Francisco George passou a revolução de bata branca, a pedido do Movimento das Forças Armadas (MFA), e quando os cravos encheram as ruas festejou com os colegas a esperança de saúde igual para ricos e pobres.
“Quando a emissora anunciou o comunicado oficial de rendição do governo, todos nós nos abraçámos a chorar. Festejávamos, ríamos. Foi um momento absolutamente inesquecível e fantástico”, contou à Lusa o atual Diretor-Geral da Saúde, que tinha 26 anos no dia 25 de abril de 1974.

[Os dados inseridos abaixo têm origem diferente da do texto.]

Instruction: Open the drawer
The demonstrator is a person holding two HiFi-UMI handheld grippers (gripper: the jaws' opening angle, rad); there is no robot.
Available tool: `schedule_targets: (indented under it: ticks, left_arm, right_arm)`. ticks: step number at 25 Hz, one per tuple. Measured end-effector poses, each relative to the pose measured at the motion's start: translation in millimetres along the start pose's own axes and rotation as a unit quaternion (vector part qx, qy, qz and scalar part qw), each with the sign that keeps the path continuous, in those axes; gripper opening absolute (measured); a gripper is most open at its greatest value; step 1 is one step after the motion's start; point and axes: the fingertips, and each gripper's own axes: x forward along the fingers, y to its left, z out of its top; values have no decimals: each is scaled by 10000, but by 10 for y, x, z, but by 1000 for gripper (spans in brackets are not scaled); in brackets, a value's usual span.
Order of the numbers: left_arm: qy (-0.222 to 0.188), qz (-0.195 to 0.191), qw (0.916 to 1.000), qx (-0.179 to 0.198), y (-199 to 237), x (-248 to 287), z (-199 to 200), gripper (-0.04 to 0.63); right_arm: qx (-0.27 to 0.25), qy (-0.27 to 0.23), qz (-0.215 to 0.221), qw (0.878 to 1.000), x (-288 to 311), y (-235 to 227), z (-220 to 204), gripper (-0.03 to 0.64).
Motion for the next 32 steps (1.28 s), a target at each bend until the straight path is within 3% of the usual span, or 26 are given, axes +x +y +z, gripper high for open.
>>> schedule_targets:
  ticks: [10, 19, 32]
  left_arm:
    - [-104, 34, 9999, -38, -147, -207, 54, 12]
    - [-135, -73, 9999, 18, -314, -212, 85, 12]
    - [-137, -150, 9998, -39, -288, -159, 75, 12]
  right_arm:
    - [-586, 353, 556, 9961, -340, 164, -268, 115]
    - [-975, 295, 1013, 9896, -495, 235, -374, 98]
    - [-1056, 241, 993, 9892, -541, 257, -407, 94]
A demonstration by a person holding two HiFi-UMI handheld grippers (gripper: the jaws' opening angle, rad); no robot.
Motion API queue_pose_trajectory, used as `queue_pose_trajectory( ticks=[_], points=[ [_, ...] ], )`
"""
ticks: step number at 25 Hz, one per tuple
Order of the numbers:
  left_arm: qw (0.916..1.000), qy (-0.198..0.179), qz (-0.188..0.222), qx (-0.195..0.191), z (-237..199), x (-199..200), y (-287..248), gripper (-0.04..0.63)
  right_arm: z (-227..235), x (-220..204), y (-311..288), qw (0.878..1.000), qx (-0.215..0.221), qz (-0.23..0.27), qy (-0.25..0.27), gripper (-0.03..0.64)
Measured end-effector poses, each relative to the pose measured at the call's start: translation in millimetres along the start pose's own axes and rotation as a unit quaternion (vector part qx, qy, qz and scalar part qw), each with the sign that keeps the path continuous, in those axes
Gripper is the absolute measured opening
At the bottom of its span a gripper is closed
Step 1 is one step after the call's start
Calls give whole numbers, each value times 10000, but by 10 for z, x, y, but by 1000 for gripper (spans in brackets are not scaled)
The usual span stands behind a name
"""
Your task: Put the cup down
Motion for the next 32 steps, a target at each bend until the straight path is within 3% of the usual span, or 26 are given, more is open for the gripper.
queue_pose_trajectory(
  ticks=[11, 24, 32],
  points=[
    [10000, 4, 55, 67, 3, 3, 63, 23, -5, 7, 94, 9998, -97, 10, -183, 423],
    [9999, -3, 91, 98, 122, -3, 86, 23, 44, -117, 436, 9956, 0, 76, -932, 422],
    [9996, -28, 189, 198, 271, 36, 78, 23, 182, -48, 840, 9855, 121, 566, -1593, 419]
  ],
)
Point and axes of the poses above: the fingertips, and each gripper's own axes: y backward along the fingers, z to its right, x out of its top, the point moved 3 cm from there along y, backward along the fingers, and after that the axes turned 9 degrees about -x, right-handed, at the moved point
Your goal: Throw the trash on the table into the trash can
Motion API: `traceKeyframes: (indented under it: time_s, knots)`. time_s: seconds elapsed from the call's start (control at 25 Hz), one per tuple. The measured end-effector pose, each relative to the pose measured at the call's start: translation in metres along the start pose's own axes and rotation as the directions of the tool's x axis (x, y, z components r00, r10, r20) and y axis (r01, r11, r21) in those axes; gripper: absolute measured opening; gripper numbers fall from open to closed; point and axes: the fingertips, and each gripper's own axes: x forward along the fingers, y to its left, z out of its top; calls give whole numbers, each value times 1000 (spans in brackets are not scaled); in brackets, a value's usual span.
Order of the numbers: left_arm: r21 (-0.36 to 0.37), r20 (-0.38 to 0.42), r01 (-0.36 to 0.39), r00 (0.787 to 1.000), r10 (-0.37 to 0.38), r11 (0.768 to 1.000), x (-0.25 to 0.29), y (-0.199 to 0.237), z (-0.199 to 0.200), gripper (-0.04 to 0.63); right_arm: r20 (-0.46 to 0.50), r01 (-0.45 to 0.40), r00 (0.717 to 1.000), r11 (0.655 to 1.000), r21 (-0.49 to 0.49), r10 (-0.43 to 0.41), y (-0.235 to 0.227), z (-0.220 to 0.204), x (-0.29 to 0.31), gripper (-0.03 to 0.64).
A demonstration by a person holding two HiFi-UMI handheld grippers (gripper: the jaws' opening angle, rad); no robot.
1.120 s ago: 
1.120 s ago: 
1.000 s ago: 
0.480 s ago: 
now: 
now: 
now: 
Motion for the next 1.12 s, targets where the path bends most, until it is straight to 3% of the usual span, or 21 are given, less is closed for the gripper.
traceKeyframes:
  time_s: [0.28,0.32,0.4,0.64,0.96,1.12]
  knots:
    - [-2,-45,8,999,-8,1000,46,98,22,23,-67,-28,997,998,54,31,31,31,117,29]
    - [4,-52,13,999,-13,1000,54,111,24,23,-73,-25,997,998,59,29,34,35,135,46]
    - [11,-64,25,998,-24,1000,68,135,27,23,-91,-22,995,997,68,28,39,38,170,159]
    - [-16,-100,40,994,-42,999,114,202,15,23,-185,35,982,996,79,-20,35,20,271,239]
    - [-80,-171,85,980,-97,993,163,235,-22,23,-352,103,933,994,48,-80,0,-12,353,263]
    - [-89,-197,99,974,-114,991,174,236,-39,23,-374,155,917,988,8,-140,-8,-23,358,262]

Com o curso terminado no ano anterior, trabalhava no Hospital de Santa Marta, em Lisboa, para onde foi com o pai, então diretor da instituição.
“Não obstante a expressa preocupação de não fazer correr a mínima gota de sangue de qualquer português, apelamos para o espírito cívico e profissional da classe médica esperando a sua ocorrência aos hospitais, a fim de prestar a sua eventual colaboração que se deseja, sinceramente, desnecessária”, ouviu-se antes das 04:00 do dia 25 de Abril, através da Rádio Clube Português.
Viveram-se horas “de grande expectativa e ansiedade, mas também de confiança pela vitória que já se avizinhava, até pelos movimentos populares que rodeavam os revoltosos”.
A certa altura, contou Francisco George, não resistiu: “Ao princípio da tarde fui ao Carmo, onde assisti à rendição do antigo presidente do conselho e àqueles movimentos todos que aconteceram. Foram acontecimentos inesquecíveis.”
Voltou ao hospital, onde festejou com os colegas a vitória da revolução. “Estávamos todos unidos. Portugal parecia uma família, não havia desunião.”
A estes médicos seria pedido, em breve, um papel importante na alteração dos indicadores de saúde pública que envergonhavam o país e eram, inclusivamente, usados pela oposição ao regime.
“Portugal era outro. Os portugueses viviam com grande dificuldade e os indicadores de saúde pública traduziam” isso.
Francisco George passaria, anos depois, por desafios como a sida, a pandemia de gripe, a ameaça de bioterrorismo ou as silenciosas doenças crónicas, mas, em 1974, era a impotência perante a morte de crianças com menos de um ano que o assombrava.
“A taxa de mortalidade infantil, indicador que traduz com grande clareza a situação não só sanitária, como de desenvolvimento, era muito alta. Ao nascerem, as crianças tinham uma probabilidade muito alta de não atingir o primeiro ano”, disse.
Esse valor - 44,8 por mil - “colocava Portugal no final dos países europeus. Hoje não chega a três” por mil.
Num país em que a assistência estava pulverizada nos postos de serviços médico sociais (os chamados postos da caixa) e os centros de saúde tinham sido criados há muito pouco tempo, era a iniquidade que mais atormentava os profissionais de saúde. “A falta de igualdade tem uma carga de imoralidade: os pobres tinham mais dificuldades, os ricos tinham acesso fácil”, afirmou.
Francisco George recorda “um pequeno livro que foi muito expandido sobre o lançamento das bases do SNS”, escrito pelo médico e major Cruz Oliveira, e que visava incentivar o debate em torno do que seria para Portugal um SNS que acabasse com as desigualdades, as iniquidades e facilitasse o acesso”.
“Gizemos todos um plano que se possa rapidamente concretizar. Ele será mais uma prova da enorme capacidade criadora do povo português”, lê-se numa passagem do livro, eleita por Francisco George.
Os tempos seguintes, recordou, foram de “grande mobilização”: “Fomos servir para a província, para toda a periferia.”
O curso médico do atual Diretor-Geral da Saúde foi o primeiro a ser colocado na província. Calhou-lhe Odemira, onde foi médico em Vila Nova de Milfontes, Santa Clara e Saboia.
“Encontrei um país pobre, muito rural, com muitos problemas de acesso e cidadãos com poucos direitos. As pessoas morriam cedo”.
A experiência foi de tal forma “entusiasmante” que pediu para continuar na província, onde fez carreira antes de voltar aos grandes centros.
A sida assustou-o nos anos 80, quando se encontrava no Congo a trabalhar para a Organização Mundial de Saúde, e revelou a dimensão do risco de uma nova doença.
Francisco George elege agora as doenças crónicas não transmissíveis – vasculares, oncológicas, respiratórias crónicas e a diabetes – como o grande desafio da saúde dos portugueses, 40 anos depois.
Sobre o mérito da revolução, é perentório: “Ninguém sabe, mesmo os que poderão ser contra o 25 de Abril, o que foi viver antes do 25 de Abril.”
“E os que escolheram – num concurso recente – a figura de Salazar como símbolo também não sabem quem foi Salazar”, concluiu.